Your task is to gather the lines below that hold the string "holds".

╔══

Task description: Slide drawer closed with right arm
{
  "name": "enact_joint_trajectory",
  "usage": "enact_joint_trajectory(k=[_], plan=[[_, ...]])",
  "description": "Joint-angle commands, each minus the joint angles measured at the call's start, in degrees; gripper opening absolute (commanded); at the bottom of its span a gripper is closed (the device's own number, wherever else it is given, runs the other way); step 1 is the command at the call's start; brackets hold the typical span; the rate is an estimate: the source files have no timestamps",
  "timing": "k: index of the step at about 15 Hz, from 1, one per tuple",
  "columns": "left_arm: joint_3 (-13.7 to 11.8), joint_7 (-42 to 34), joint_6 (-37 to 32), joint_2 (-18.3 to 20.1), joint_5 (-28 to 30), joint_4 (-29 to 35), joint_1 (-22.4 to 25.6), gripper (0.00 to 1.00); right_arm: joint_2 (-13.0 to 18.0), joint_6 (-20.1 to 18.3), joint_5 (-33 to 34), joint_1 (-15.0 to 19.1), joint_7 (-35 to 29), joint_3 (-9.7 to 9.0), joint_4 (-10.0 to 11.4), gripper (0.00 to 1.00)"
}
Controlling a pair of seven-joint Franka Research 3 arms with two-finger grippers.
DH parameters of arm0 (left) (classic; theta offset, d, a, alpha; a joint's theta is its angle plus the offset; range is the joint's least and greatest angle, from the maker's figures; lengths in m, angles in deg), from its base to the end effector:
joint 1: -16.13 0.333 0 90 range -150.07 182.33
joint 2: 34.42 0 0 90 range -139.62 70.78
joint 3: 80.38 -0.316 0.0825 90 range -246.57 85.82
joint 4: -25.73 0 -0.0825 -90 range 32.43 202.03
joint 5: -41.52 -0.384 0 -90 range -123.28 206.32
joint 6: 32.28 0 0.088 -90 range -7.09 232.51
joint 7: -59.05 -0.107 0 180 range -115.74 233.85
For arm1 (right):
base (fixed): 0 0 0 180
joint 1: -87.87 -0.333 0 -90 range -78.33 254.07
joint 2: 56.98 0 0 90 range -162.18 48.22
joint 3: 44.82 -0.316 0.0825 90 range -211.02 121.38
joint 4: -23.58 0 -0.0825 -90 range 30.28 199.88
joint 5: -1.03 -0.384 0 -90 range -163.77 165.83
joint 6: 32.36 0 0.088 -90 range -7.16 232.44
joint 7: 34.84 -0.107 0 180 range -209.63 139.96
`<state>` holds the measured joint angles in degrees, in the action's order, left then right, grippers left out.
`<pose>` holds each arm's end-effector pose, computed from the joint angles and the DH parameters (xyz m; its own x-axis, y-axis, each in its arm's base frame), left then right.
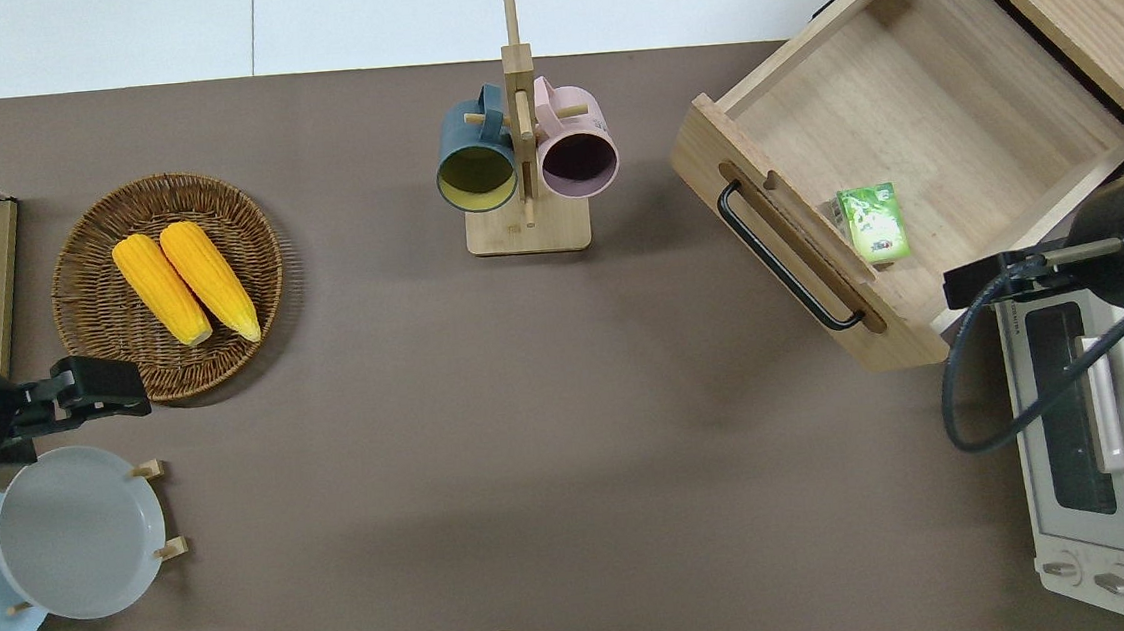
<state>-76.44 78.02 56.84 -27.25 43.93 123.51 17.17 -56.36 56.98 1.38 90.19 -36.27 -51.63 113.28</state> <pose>0.5115 -0.0327 0.6259 0.9603 0.2768 -0.0357 0.2777 -0.9604 0.0231 0.5485 0.0428 0.6319 0.9986 0.0533 0.0046 0.0533 -0.9986 0.0073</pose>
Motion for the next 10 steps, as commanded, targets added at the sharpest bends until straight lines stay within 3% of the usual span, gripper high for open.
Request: enact_joint_trajectory(k=[1, 8, 9, 10], plan=[[-0.2, -0.5, -0.9, 0.5, 0.1, -0.2, -0.1, 0.99, -0.1, -1.2, 0.4, 0.4, -1.5, -0.40, -0.8, 0.985], [-0.2, -0.5, -0.9, 0.5, 0.1, -0.2, -0.1, 0.99, -0.1, -1.4, 1.1, 0.4, -2.0, -0.05, -0.8, 0.977], [-0.2, -0.5, -0.9, 0.5, 0.1, -0.2, -0.1, 0.99, -0.1, -1.5, 1.1, 0.4, -2.9, -0.05, -0.8, 0.952], [-0.2, -0.5, -0.9, 0.5, 0.1, -0.2, -0.1, 0.99, -0.1, -1.8, 1.1, 0.4, -4.3, -0.23, -0.8, 0.852]])
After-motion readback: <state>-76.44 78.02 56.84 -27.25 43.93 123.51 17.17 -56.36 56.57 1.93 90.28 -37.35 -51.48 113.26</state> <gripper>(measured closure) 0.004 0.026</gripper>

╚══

§ Response area:
`<state>` holds the measured joint angles in degrees, in the action's order, left then right, grippers left out.
`<pose>` holds each arm's end-effector pose, computed from the joint angles and the DH parameters (xyz m; its own x-axis, y-axis, each in its arm's base frame), left then right.

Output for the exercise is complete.